El deber de un buen gobernante, es la comunidad de ciudadanos, toda, cuando se inclina por una porción del todo, provoca una facción, es decir, convirtiéndose en un ente faccioso. El tema de la facción es uno de los principios más estudiados del pensamiento griego, en donde autores como Platón o Aristóteles —sobre todo este último— nos recuerdan las consecuencias del fraccionamiento, retomando el término griego de stasis o lucha de facciones.
La stasis tiene un claro indicador: el uso del lenguaje por parte del gobernante, en donde a través de violentas oposiciones provoca el enfrentamiento encarnizado entre los diversos sectores, con la intención de autoproclamarse el indiscutible líder y salvador. Es tal el uso del lenguaje que la difamación, la burla, la calumnia y cualquier ofensa lanzada a la supuesta contraparte, cobra el sentido reivindicatorio hacia los agraviados —ficticios o reales—. Tradicionalmente, la violencia es promovida a través de resucitar viejos rencores, llámese por una cuestión religiosa, política y quizás la más violenta de ellas es la económica.
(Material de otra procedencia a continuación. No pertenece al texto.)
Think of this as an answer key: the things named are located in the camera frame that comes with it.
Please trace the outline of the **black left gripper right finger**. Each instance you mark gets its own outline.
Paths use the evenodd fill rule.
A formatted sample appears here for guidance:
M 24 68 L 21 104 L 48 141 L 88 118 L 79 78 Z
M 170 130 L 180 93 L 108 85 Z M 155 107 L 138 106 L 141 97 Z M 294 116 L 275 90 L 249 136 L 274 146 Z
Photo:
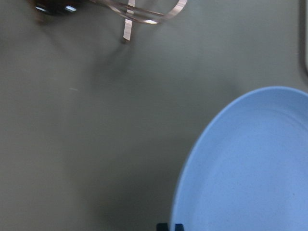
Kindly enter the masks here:
M 184 231 L 183 224 L 175 224 L 174 231 Z

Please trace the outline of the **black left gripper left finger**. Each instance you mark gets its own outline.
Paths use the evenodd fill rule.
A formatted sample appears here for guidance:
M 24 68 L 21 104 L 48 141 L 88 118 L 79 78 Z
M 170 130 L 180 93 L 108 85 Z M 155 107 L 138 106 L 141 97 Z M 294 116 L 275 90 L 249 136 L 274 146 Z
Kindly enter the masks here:
M 156 231 L 168 231 L 168 224 L 167 223 L 157 223 Z

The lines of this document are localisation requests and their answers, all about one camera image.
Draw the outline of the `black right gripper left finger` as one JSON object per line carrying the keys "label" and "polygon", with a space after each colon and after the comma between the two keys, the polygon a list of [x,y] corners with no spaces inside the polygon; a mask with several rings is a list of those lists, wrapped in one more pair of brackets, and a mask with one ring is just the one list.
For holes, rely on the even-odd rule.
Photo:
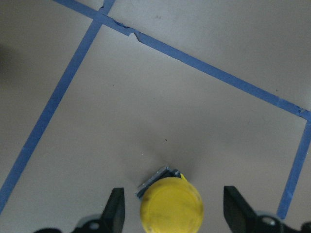
{"label": "black right gripper left finger", "polygon": [[103,233],[121,233],[125,222],[124,188],[113,188],[100,220]]}

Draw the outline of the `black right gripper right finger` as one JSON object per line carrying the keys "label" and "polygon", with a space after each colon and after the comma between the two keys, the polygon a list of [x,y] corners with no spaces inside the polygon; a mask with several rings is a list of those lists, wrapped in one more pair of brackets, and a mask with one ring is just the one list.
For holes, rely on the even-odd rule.
{"label": "black right gripper right finger", "polygon": [[235,186],[224,186],[223,213],[232,233],[255,233],[258,215]]}

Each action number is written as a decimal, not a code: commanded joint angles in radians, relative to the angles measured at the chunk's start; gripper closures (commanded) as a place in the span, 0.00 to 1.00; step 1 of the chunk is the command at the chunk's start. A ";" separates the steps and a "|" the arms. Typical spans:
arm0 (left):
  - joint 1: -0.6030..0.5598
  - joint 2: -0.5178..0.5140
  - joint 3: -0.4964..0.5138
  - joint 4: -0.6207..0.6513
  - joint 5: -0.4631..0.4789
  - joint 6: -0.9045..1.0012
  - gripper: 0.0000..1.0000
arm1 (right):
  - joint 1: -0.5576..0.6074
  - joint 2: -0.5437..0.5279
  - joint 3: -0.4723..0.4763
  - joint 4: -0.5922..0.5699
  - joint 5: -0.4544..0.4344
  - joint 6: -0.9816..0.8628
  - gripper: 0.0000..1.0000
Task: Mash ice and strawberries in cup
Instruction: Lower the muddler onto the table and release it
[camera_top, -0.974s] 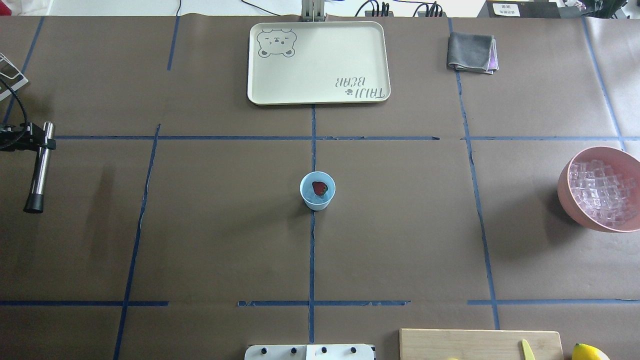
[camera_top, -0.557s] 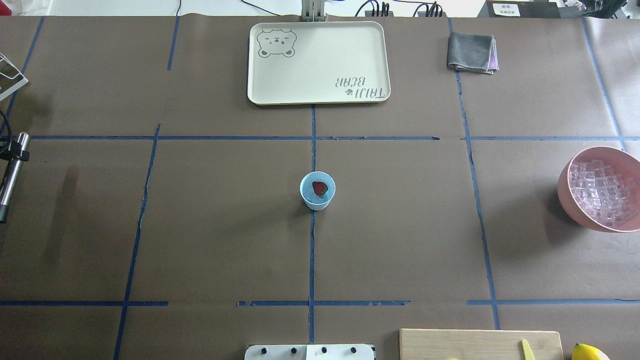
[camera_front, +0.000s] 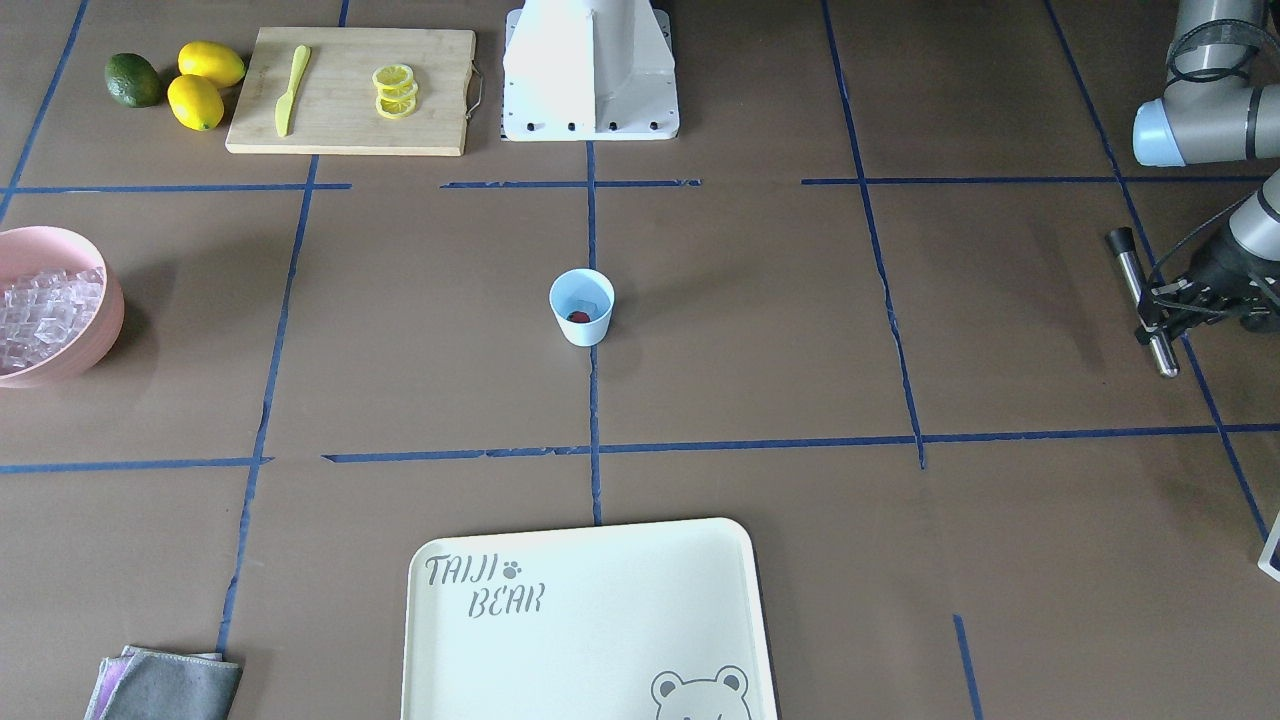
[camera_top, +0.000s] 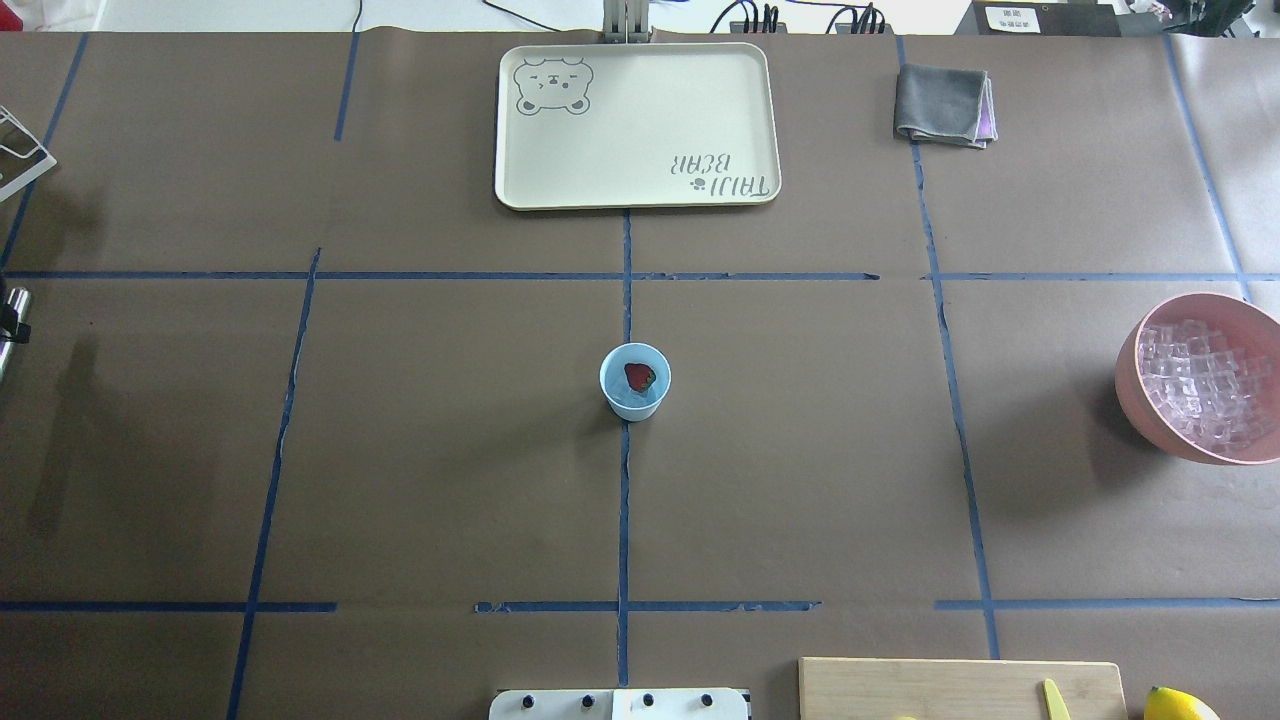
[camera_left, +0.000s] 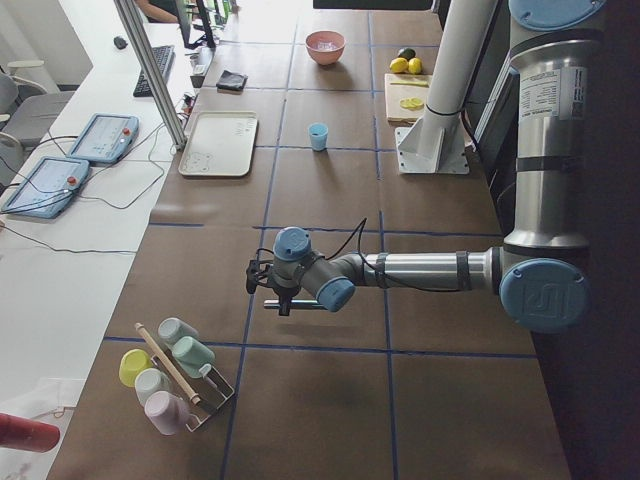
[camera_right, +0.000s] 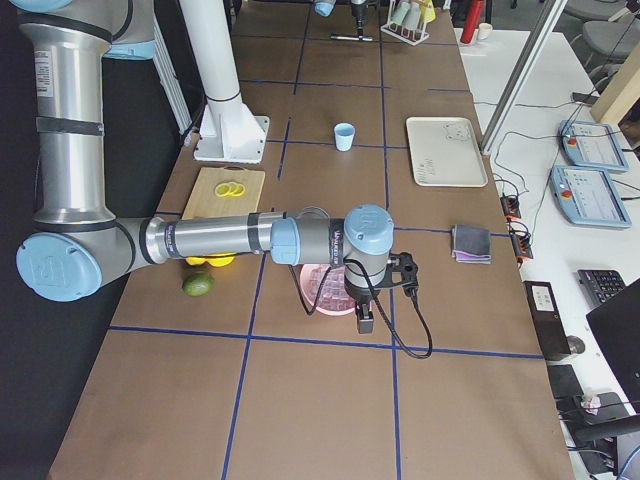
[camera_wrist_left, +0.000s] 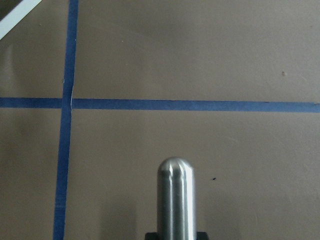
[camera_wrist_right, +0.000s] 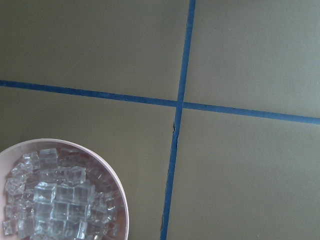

El discurso de odio del sumoprotector resucita el enfrentamiento de los sectores nutriéndolo con adjetivos. La supuesta igualdad promovida no ha dejado de ser estudiada por autores de la talla de Maquiavelo, cuando en El Príncipe asume la imposibilidad del igualitarismo por lo menos planteado en los principios idealizantes y demagógicos del líder del pueblo (demagogo). El problema de los recursos es que, para desgracia de todos, éstos tienden a ser limitados y la escasez depende de las condiciones socioeconómicas de cada sociedad donde se promete esto. Maquiavelo, con su tacitiana crudeza, nos recuerda que para subsanar la imposibilidad de la promesa al bien amado pueblo, el demagogo recurre a una artimaña que sí está en sus manos: la venganza.
Como no puede repartir lo que dijo, puede, efectivamente, movilizar los recursos coaccionadores a su alcance, y si no logra su fórmula reivindicatoria, al menos se podrá autolegitimar recurriendo al terror sobre la contraparte normalmente infamada de todas las maneras posibles. Lo que un día comenzó con calificativos inicuos, se desarrolla hasta la confiscación, la perdida de derecho políticos o bien, el exterminio. Todo sea con tal de mantener la lealtad de las bases encantadas con la “valentía” de su amo.
El demagogo llega a la kathársis de su violencia, cuando la desesperación de mantener lealtades y evitar el desencanto lo hacen cruel maquillándolo de “justicia”. La stasis muestra su momento repulsivo a la manera de lo que Grecia vivió en las purgas de la etapa antigua entre los siglos VII y V a. C. La tragedia sería recordada siempre. No olvidemos jamás el devenir de los pueblos y sus consecuencias, quizá sea la única forma de vacunarnos de stasis y demagogos.